Overall revenue increased 2.9% to $15.3 billion and operating cash flow was up 7.4% to $5 billion in the period, driven primarily by strong growth at its cable operations and networks. Excluding $259 million in revenue generated by the NFL Super Bowl in 2012, revenue increased 4.7% in the period.
Cable revenue rose a strong 6.4% to $10.2 billion while OCF increased 6.7% to $4.2 billion. At its media networks, revenue declined 2.4% to $5.3 billion and OCF increased 17.2% to $953 million. Broadcast revenue dipped 18.5% in the period, partially offset by a 4.2% increase at its cable channels, a 2% rise at filmed entertainment and a 12.2% increase at its theme parks.
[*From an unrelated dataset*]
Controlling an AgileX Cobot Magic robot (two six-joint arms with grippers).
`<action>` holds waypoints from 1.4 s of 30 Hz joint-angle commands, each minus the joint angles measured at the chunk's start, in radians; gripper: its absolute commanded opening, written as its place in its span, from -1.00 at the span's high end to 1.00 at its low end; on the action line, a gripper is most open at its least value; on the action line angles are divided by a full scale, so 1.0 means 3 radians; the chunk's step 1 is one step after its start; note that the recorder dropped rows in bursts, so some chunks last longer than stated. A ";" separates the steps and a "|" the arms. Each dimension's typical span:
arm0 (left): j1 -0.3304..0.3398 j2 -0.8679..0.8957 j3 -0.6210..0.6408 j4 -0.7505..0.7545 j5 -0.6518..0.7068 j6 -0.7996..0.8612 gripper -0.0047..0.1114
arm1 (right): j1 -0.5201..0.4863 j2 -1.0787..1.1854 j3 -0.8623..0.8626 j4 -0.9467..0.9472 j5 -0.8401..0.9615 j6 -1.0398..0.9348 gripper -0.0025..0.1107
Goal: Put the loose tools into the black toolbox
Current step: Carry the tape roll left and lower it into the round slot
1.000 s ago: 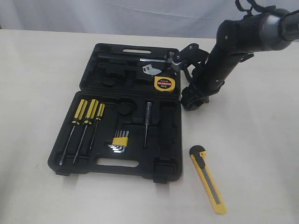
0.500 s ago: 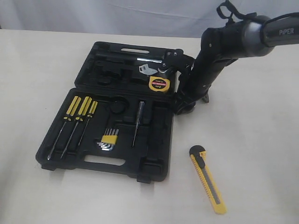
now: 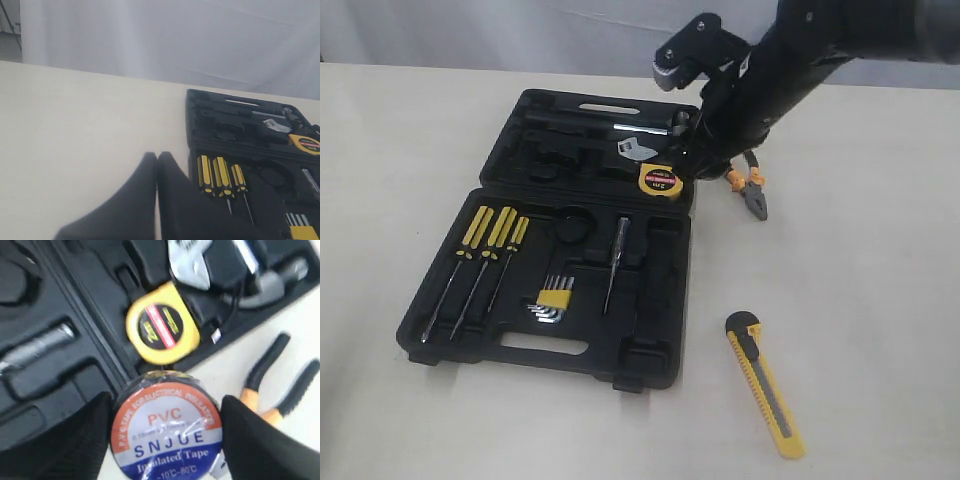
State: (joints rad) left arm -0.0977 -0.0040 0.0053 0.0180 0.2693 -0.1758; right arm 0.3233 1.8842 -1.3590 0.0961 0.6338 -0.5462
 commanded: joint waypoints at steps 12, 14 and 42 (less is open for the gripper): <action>-0.0019 0.0013 -0.0018 -0.0015 0.0005 0.0001 0.92 | 0.1031 0.0780 -0.1039 0.0011 0.0160 0.1072 0.89; -0.0019 0.0013 -0.0018 -0.0015 0.0005 0.0001 0.92 | 0.1031 0.0930 -0.1148 0.0011 0.0160 0.1178 0.89; -0.0019 0.0013 -0.0018 0.0002 -0.0002 0.0001 0.92 | 0.1031 0.1281 -0.1245 -0.0422 0.0225 0.1439 0.15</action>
State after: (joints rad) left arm -0.0977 -0.0040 0.0053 0.0180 0.2693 -0.1758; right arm 0.6352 2.2647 -1.7294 -0.0159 0.7179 -0.1219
At the cable unit, video losses were larger than in the prior period for the first time since the third quarter of 2010. Comcast lost 60,000 video subscribers in the first quarter, almost twice the 37,000 it lost in the same period in 2012. High-speed Internet customers also rose at a slower pace in the period – adding 433,000 in the period vs. 439,000 in 2012. Voice customer additions were up by 211,000 subscribers in the period, ahead of the 164,000 additions in the same period last year. Overall revenue generating units increased by 583,000 in the period, a 3.2% increase compared to the first quarter of 2012.
Comcast is scheduled to hold a conference call with analysts to discuss its quarterly results today at 8:30 a.m.